Die älteste noch erhaltene Kälteanlage von Linde
Die Anlage in München am Auerbach gibt es heute noch und ist denkmalgeschützt. Sie hat eine Leistung von 300.000 kcal/h, besteht aus zwei Doppelhub–Kreuzkopfverdichtern Typ 14 (Nr. 22 und 23), die durch eine Jonval-Wasserturbine vom Auerbach angetrieben wurden, und diente der Stangeneiserzeugung. Es handelt sich also um Verdichter aus den Anfängen, die übrigens noch heute wie damals in Bewegung gesetzt werden können.
Zur Anlage gehörte weiterhin der über dem Maschinenraum angeordnete Eiserzeuger. Er hatte eine Länge von 22 m, eine Breite von 8 m und war 1,65 m hoch und hatte 2660 Eiszellen für 25 kg Blöcke. Dazu entwickelte Linde den Vorschubmechanismus mit Zellenwagen und gemeinsamer Befüllung und Entleerung.
Die Anlage wurde später vom Paulanerbräu München übernommen, nach der Zerstörung des Gebäudes im Krieg wieder aufgebaut und als Kälteanlage für die Raumkühlung bis 1971 betrieben. 1980 erfolgte die Aufnahme der Anlage in die Bayerische Denkmalliste.
Ab 1995 wurden die Räumlichkeiten mit Turbine und Verdichtern als historisches Maschinenhaus für repräsentative Anlässe der Brauerei oder angemeldete Gruppenbesichtigungen genutzt. Verdichter und Turbine stehen auf Originalfundamenten und können zur Demonstration heute noch in Betrieb genommen werden.
Es ist schon sehr beeindruckend, wenn die Schleuse geöffnet wird, die Turbine sich gurgelnd in Bewegung setzt und das über 4 m große Schwungrad und den Tandemverdichter antreibt. Die doppeltwirkenden Verdichter, wahre Dinosaurier der Technik mit Zylinderdurchmessern von 325 mm und einem Hub 540 mm, bewegen sich mit 60 Hüben pro Minute präzise wie vor über 120 Jahren im gleichmäßigen Takt – da empfindet man schon eine große Hochachtung vor der damaligen Leistung. Immerhin waren diese Verdichter in 90 Jahren vermutlich mehr als 500.000 Stunden in Betrieb – heute geht man bei modernen Verdichtern von einer zu erwarteten Lebensdauer von 50.000 bis max. 100.000 Betriebsstunden aus, bei Automobilmotoren von ca. 7.000 Stunden oder 350.000 km Fahrleistung.
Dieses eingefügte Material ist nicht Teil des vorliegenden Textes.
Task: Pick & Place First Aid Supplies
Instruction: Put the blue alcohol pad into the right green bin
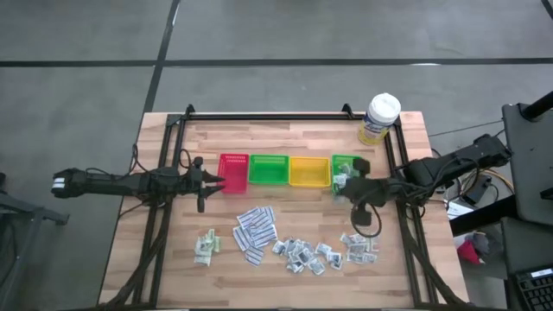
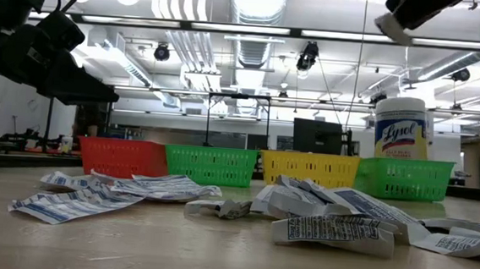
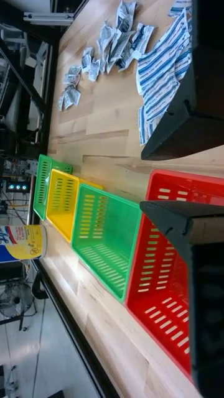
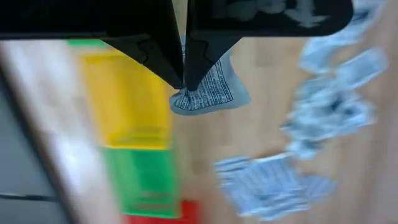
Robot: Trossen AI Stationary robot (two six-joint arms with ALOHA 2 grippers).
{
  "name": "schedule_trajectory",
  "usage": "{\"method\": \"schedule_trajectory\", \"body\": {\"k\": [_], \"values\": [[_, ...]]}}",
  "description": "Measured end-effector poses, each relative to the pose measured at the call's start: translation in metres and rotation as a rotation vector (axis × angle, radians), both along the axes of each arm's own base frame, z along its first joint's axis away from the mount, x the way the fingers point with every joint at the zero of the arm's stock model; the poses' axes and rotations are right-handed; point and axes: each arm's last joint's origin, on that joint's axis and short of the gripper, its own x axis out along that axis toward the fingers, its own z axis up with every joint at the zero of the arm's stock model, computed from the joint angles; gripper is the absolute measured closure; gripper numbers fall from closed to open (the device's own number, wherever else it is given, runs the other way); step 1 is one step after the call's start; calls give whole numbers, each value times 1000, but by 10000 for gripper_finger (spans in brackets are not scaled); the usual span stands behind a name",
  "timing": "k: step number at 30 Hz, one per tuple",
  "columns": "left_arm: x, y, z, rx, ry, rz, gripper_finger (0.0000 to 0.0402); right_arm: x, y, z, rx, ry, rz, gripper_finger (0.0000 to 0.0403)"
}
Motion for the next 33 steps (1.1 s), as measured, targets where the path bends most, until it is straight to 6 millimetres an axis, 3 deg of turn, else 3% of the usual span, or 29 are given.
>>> {"method": "schedule_trajectory", "body": {"k": [7, 18, 27, 33], "values": [[0, 0, 0, 0, 0, 0, 289, -10, -10, -6, -64, 22, -277, 394], [0, 0, 0, -1, -1, 0, 289, -17, -41, -14, 89, -16, -798, 394], [0, 0, 0, 0, -1, 0, 289, -16, -65, -16, 206, -100, -1098, 394], [0, 0, 0, 0, -1, 0, 289, -5, -70, -31, 275, -32, -1193, 394]]}}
Überzeugungsarbeit bei den Brauereien
Linde schreibt in seinem Buch „Aus meinem Leben und von meiner Arbeit“ sehr ausführlich über Motiv und Bau dieser Anlage (sinngemäß): Nachdem sich die dritte Verdichter-Version bewährt hatte, „haperte es an der Akzeptanz der maschinellen Kühlung bei den Brauereien“ – man vertraute mehr der Natureiskühlung. Daher war der Entschluss, selbst Eisfabriken mit maschineller Kühlung zu bauen, ein voller Erfolg. Er konnte damit nämlich das Natureis unterbieten, den Nachweis für die Zuverlässigkeit seiner Anlagen führen und die Anlagen gleichzeitig für die Erprobung und Schulung des Personals nutzen.
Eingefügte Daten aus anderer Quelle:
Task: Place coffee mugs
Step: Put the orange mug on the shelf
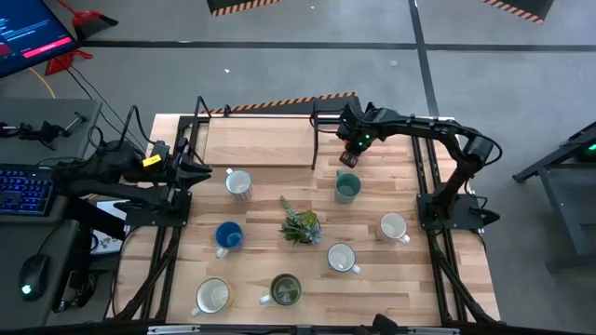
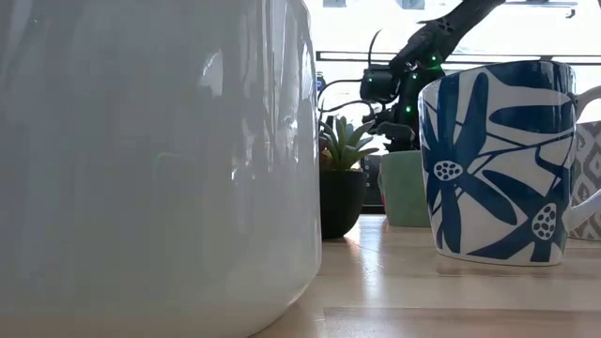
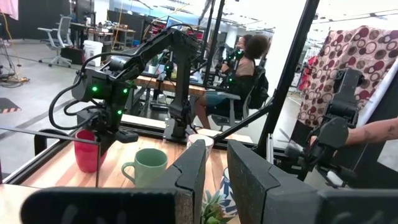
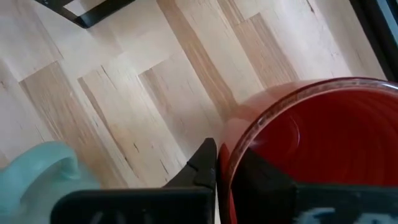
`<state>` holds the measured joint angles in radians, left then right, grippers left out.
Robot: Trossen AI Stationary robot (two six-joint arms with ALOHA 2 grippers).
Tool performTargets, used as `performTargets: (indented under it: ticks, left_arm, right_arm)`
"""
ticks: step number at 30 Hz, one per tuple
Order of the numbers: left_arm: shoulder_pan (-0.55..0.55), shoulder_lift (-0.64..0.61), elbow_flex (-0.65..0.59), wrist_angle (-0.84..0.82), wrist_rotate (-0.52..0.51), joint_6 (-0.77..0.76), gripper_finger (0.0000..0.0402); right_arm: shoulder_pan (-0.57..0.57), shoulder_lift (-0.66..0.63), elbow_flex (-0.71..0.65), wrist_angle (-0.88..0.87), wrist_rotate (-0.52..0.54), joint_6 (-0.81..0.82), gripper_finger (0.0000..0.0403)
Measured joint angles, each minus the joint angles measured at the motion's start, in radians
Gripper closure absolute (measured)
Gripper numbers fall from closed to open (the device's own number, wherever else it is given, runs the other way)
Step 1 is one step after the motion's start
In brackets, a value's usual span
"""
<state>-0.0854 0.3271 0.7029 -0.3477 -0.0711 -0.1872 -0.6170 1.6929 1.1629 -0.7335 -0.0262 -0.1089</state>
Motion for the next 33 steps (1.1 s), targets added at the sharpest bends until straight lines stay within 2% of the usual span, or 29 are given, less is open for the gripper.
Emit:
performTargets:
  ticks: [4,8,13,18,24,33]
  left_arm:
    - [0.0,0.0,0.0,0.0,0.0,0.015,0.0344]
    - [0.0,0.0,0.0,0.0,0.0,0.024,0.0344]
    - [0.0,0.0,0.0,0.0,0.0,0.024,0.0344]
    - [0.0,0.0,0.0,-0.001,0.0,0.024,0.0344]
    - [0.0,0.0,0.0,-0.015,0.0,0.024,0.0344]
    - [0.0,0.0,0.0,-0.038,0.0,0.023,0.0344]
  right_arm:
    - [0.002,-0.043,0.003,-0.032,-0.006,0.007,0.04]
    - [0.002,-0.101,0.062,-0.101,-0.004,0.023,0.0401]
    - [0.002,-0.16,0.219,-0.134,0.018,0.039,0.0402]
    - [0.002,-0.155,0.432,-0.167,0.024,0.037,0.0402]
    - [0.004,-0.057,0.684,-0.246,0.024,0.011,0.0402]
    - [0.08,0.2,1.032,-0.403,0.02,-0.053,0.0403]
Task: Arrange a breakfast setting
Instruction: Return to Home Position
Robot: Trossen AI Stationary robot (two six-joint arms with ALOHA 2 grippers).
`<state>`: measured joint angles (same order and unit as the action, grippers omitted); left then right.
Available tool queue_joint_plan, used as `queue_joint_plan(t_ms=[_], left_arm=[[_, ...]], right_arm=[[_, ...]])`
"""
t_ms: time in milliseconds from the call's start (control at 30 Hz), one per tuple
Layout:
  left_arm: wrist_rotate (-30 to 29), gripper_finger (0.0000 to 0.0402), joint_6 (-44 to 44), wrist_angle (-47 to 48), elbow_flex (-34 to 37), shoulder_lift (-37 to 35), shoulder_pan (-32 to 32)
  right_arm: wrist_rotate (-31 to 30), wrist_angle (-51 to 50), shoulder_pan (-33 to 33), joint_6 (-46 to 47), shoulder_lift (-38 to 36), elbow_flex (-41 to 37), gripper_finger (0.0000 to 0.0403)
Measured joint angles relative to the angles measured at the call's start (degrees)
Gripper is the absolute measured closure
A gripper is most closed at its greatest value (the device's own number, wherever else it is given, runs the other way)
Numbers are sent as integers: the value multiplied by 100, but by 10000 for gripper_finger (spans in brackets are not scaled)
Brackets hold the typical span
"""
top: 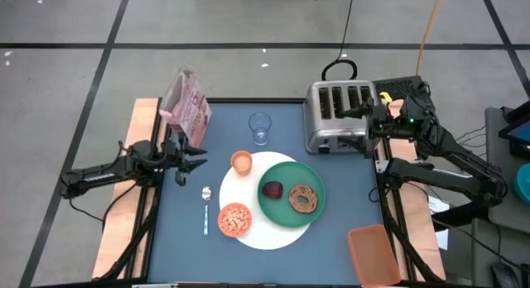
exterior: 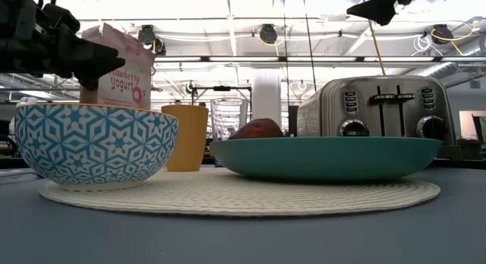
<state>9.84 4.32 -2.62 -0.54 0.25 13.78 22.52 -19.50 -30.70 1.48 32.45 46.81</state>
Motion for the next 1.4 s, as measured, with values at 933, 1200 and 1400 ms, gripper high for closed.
queue_joint_plan(t_ms=[933, 1200, 1400], left_arm=[[106, 247, 380, 36, -4, 343, -303], [103, 247, 444, 35, -4, 343, -302], [94, 247, 588, -47, -4, 343, -299]], right_arm=[[2, 491, 2, 32, -778, -1006, 7], [11, 2070, 4, 849, -1523, -2592, 7], [22, 3358, 4, 1521, -2065, -3630, 7]])
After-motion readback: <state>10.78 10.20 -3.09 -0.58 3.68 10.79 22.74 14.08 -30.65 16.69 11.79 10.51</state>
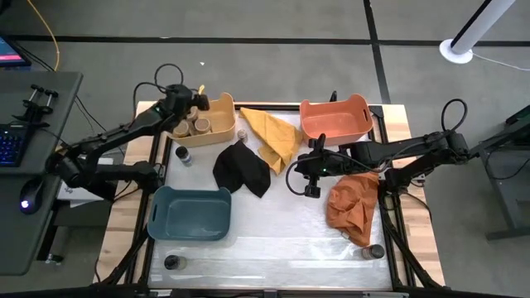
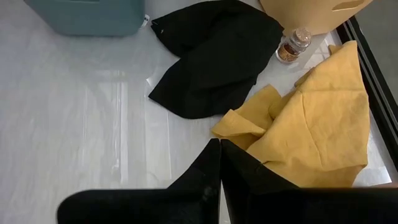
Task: Sort spices by type
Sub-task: Put the left brown spice bottle into the orange bin
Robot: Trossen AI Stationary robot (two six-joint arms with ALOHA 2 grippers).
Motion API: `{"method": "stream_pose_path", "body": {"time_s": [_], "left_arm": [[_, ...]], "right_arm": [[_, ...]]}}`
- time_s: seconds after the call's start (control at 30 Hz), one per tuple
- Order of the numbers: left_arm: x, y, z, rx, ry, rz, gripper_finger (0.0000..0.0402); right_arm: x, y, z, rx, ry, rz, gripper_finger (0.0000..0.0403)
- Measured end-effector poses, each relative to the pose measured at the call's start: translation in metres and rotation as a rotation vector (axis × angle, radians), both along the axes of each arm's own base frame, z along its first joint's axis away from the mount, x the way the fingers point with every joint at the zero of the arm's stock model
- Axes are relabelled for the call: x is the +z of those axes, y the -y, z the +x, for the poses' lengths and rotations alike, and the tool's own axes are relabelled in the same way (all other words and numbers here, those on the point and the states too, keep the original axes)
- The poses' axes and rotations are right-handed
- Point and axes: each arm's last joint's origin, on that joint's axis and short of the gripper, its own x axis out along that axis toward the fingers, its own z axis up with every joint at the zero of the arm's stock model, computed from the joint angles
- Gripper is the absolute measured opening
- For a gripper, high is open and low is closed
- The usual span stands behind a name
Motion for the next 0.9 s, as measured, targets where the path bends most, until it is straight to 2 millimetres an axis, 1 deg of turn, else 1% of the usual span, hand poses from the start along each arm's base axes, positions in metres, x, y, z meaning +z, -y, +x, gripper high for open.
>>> {"method": "stream_pose_path", "body": {"time_s": [0.13, 0.23, 0.3, 0.33, 0.4, 0.43, 0.5, 0.57, 0.6, 0.7, 0.77, 0.83, 0.9], "left_arm": [[0.012, 0.008, 0.019, -0.205, 0.069, 0.026, 0.0319], [0.021, 0.022, 0.041, -0.4, 0.137, 0.093, 0.0306], [0.025, 0.036, 0.057, -0.539, 0.141, 0.141, 0.0285], [0.024, 0.043, 0.065, -0.608, 0.125, 0.157, 0.027], [0.019, 0.058, 0.078, -0.718, 0.07, 0.168, 0.0226], [0.015, 0.065, 0.085, -0.76, 0.038, 0.16, 0.0197], [0.006, 0.073, 0.094, -0.811, -0.051, 0.117, 0.0125], [0.003, 0.073, 0.103, -0.836, -0.11, 0.082, 0.0045], [0.005, 0.072, 0.108, -0.845, -0.117, 0.075, 0.0024], [0.017, 0.064, 0.126, -0.865, -0.136, 0.07, 0.0013], [0.022, 0.057, 0.138, -0.876, -0.197, 0.04, 0.0004], [0.023, 0.048, 0.152, -0.875, -0.275, -0.026, 0.0003], [0.018, 0.04, 0.164, -0.856, -0.355, -0.106, 0.0001]], "right_arm": [[0.0, 0.0, 0.0, 0.0, 0.002, 0.0, 0.0], [0.001, 0.0, 0.001, 0.0, 0.009, 0.001, 0.0], [0.001, 0.0, 0.002, 0.0, 0.021, 0.002, 0.0], [0.002, 0.0, 0.002, 0.0, 0.025, 0.003, 0.0], [0.002, 0.0, 0.002, 0.0, 0.033, 0.004, 0.0], [0.002, 0.0, 0.003, 0.0, 0.038, 0.004, 0.0], [0.003, 0.0, 0.003, 0.0, 0.044, 0.005, 0.0], [0.003, 0.0, 0.004, 0.0, 0.052, 0.006, 0.0], [0.004, 0.0, 0.004, -0.001, 0.058, 0.007, 0.0], [0.005, 0.0, 0.005, -0.013, 0.073, 0.02, 0.0], [0.005, 0.0, 0.005, -0.021, 0.075, 0.028, 0.0], [0.005, 0.0, 0.005, -0.03, 0.076, 0.037, 0.0], [0.005, 0.0, 0.005, -0.038, 0.076, 0.044, 0.0]]}}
Dieser Erfolg der maschinellen Eisherstellung löste einen regelrechten Hype auf die Eisfabriken aus, sodass Linde seine Anlagen mit gutem Gewinn wieder verkaufen konnte. Stattdessen warb er bei den Brauereien für Solekühlanlagen zur Lagerkellerkühlung. „Schon zwei Jahre nach Einführung der ersten Anlage war es die feste Meinung in der Brauwelt, dass diese zweite Aufgabe der maschinellen Kühlung noch wertvoller sei als die Eiserzeugung.“ (Zitat aus dem Buch „Aus meinem Leben und von meiner Arbeit“) Als Linde 1891 wieder nach München ging, waren die Verdichter schon in 445 Brauereien in Gebrauch und der Erfolg setzte sich dann eben so schnell in Fleisch-Kühl- und Gefrieranlagen rasant fort.
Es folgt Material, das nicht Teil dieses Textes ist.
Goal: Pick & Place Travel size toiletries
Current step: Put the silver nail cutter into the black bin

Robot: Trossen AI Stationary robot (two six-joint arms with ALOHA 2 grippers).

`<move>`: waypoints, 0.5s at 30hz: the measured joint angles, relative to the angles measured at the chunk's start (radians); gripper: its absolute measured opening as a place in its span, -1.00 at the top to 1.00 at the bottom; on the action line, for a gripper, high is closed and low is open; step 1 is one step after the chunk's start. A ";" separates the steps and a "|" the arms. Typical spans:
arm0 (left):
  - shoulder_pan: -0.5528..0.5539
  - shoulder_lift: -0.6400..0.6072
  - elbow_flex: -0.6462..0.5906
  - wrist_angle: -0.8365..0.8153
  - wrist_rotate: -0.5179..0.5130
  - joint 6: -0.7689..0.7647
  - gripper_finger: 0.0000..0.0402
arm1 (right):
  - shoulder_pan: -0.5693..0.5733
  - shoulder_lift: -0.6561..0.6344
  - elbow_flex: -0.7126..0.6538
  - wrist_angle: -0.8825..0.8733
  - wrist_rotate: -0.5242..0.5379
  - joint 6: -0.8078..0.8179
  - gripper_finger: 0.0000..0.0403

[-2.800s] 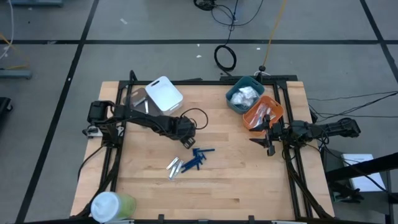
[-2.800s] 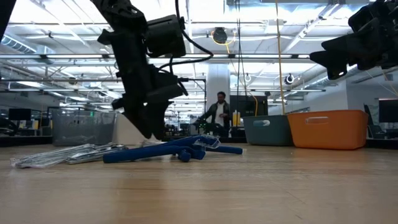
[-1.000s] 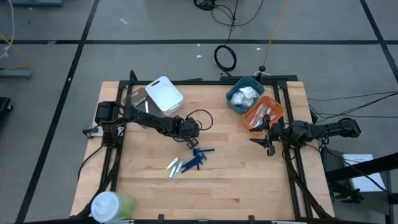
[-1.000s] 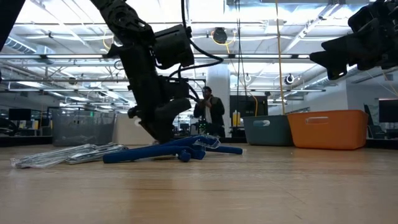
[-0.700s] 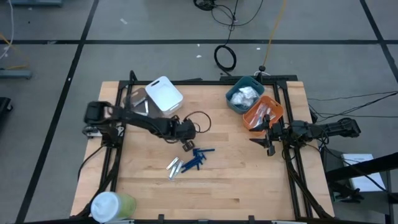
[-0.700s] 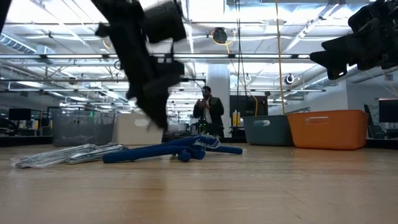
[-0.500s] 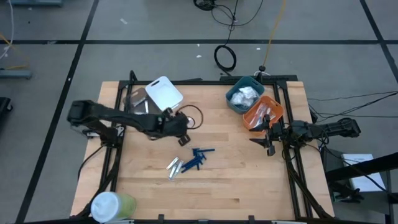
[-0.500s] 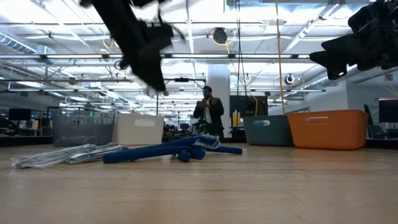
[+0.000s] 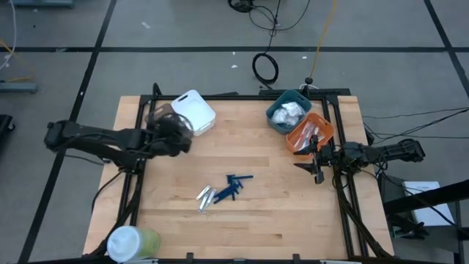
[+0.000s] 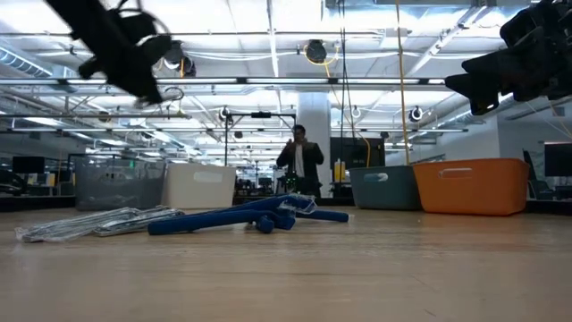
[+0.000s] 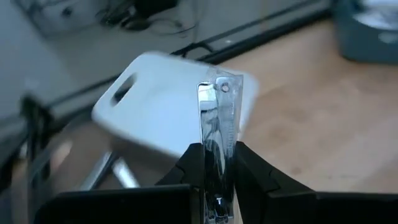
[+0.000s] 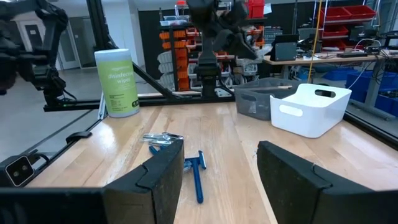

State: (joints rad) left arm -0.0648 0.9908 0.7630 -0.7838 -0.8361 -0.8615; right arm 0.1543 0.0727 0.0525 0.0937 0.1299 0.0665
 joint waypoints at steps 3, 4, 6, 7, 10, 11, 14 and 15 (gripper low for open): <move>0.026 -0.092 -0.079 -0.077 -0.006 -0.171 0.79 | 0.000 0.000 0.000 0.000 0.000 0.000 0.05; 0.037 -0.116 -0.101 -0.100 -0.008 -0.221 0.79 | 0.000 0.000 0.000 0.000 0.000 0.000 0.05; 0.058 -0.155 -0.142 -0.131 -0.010 -0.300 0.79 | 0.000 0.000 0.000 0.000 0.000 0.000 0.05; 0.068 -0.168 -0.161 -0.144 -0.007 -0.327 0.79 | 0.000 0.000 0.000 0.000 0.000 0.000 0.05; 0.098 -0.185 -0.209 -0.144 0.006 -0.373 0.76 | 0.000 0.000 0.000 0.000 0.000 0.000 0.05; 0.107 -0.186 -0.220 -0.145 0.012 -0.380 0.75 | 0.000 0.000 0.000 0.000 0.000 0.000 0.05; 0.137 -0.186 -0.244 -0.140 0.029 -0.382 0.70 | 0.000 0.000 0.000 0.000 0.000 0.000 0.05; 0.146 -0.186 -0.249 -0.140 0.032 -0.381 0.70 | 0.000 0.000 0.000 0.000 0.000 0.000 0.05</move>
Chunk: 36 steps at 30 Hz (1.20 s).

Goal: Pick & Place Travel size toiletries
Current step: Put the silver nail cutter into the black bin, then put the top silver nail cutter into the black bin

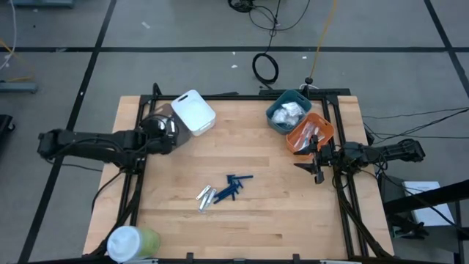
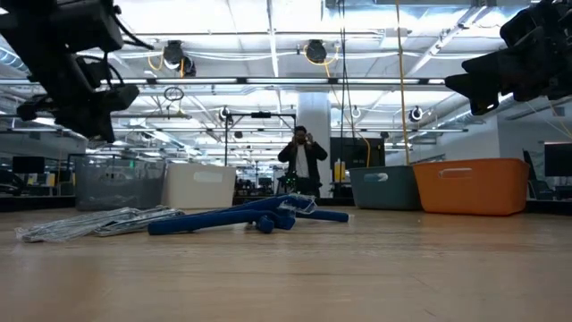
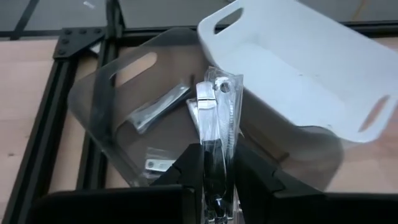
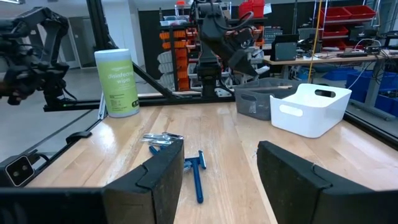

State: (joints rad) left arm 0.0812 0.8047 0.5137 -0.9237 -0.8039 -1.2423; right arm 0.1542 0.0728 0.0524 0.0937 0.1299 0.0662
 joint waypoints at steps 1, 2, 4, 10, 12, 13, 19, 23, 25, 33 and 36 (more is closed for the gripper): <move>0.007 0.000 -0.004 0.000 0.001 0.002 0.69 | 0.000 0.000 0.000 0.000 0.000 0.000 0.05; 0.014 0.000 -0.007 0.001 0.001 0.003 0.69 | 0.000 0.000 0.000 0.000 0.000 0.000 0.05; 0.027 0.000 -0.007 0.000 0.001 0.004 0.68 | 0.000 0.000 0.000 0.000 0.000 0.000 0.05; 0.048 0.000 -0.008 0.005 0.001 0.036 0.67 | 0.000 0.000 0.000 0.000 0.000 0.000 0.05; 0.049 0.000 -0.008 0.005 0.001 0.037 0.67 | 0.000 0.000 0.000 0.000 0.000 0.000 0.05; 0.049 0.000 -0.008 0.005 0.002 0.037 0.67 | 0.000 0.000 0.000 0.000 0.000 0.000 0.05; 0.049 0.000 -0.008 0.005 0.002 0.036 0.67 | 0.000 0.000 0.000 0.000 0.000 0.000 0.05; 0.049 0.000 -0.008 0.007 0.002 0.051 0.67 | 0.000 0.000 0.000 0.000 0.000 0.000 0.05; 0.049 0.000 -0.008 0.010 0.002 0.062 0.66 | 0.000 0.000 0.000 0.000 0.000 0.000 0.05; 0.049 0.000 -0.008 0.015 0.002 0.081 0.53 | 0.000 0.000 0.000 0.000 0.000 0.000 0.05; 0.049 0.000 -0.008 0.017 0.002 0.081 0.32 | 0.000 0.000 0.000 0.000 0.000 0.000 0.05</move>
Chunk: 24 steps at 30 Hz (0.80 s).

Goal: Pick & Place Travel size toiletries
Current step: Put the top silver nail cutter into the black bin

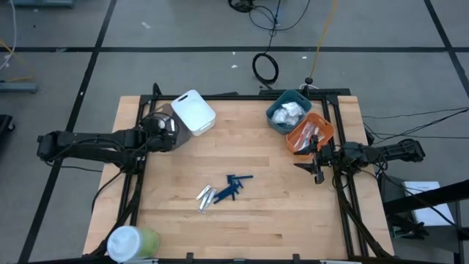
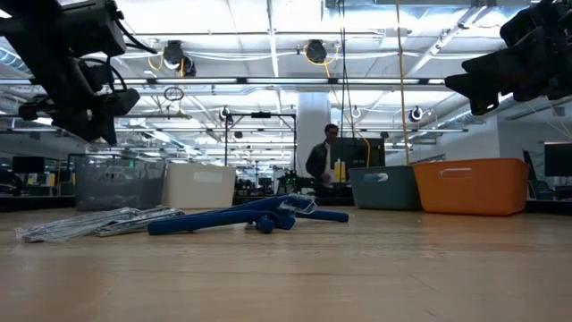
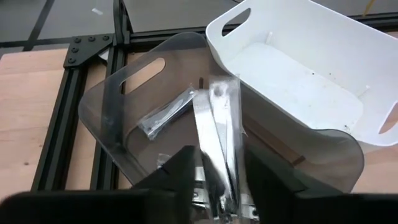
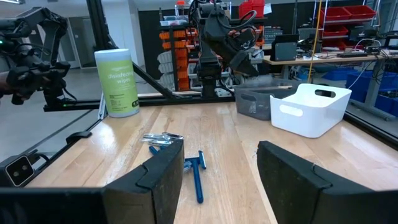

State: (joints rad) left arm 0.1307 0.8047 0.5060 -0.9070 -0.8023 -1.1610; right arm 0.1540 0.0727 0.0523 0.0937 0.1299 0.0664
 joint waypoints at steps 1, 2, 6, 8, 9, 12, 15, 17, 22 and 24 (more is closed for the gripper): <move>0.000 0.000 0.000 0.000 0.000 0.000 0.24 | 0.000 0.000 0.000 0.000 0.000 0.000 0.05; 0.000 0.000 0.000 0.000 0.000 0.001 0.16 | 0.000 0.000 0.000 0.000 0.000 0.000 0.05; 0.000 0.000 0.000 0.000 0.009 0.030 -0.15 | 0.000 0.000 0.000 0.000 0.000 0.000 0.05; 0.000 0.000 0.000 0.000 0.010 0.060 -0.26 | 0.000 0.000 0.000 0.000 0.000 0.000 0.05; 0.000 0.000 0.000 0.001 0.013 0.080 -0.30 | 0.000 0.000 0.000 0.000 0.000 0.000 0.05; 0.000 0.000 0.007 0.039 0.059 0.170 -0.40 | 0.000 0.000 0.000 0.000 0.000 0.000 0.05; -0.004 0.000 0.034 0.149 0.155 0.267 -0.42 | 0.000 0.000 0.000 0.000 0.000 0.000 0.05; -0.013 0.000 0.051 0.246 0.244 0.350 -0.40 | 0.000 0.000 0.000 0.000 0.000 0.000 0.05; -0.087 0.011 0.064 0.485 0.503 0.441 -0.30 | 0.000 0.000 0.000 0.000 0.000 0.000 0.05; -0.140 0.059 0.065 0.554 0.560 0.438 -0.27 | 0.000 0.000 0.000 0.000 0.000 0.000 0.05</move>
Wie geht es mit der Anlage in München weiter?
Das alte Maschinenhaus der Anlage am Auerbach wurde im letzten Jahr allerdings abgerissen, die Verdichter nebst Anlageteilen aber am Standort belassen. Es soll an gleicher Stelle ein neues, sehr attraktives Eventcenter entstehen, das im Rohbau von Paulaner bereits fertiggestellt wurde. Damit ist auch sichergestellt, dass diese wirklich interessante Anlage, auch zukünftig wieder besichtigt werden kann.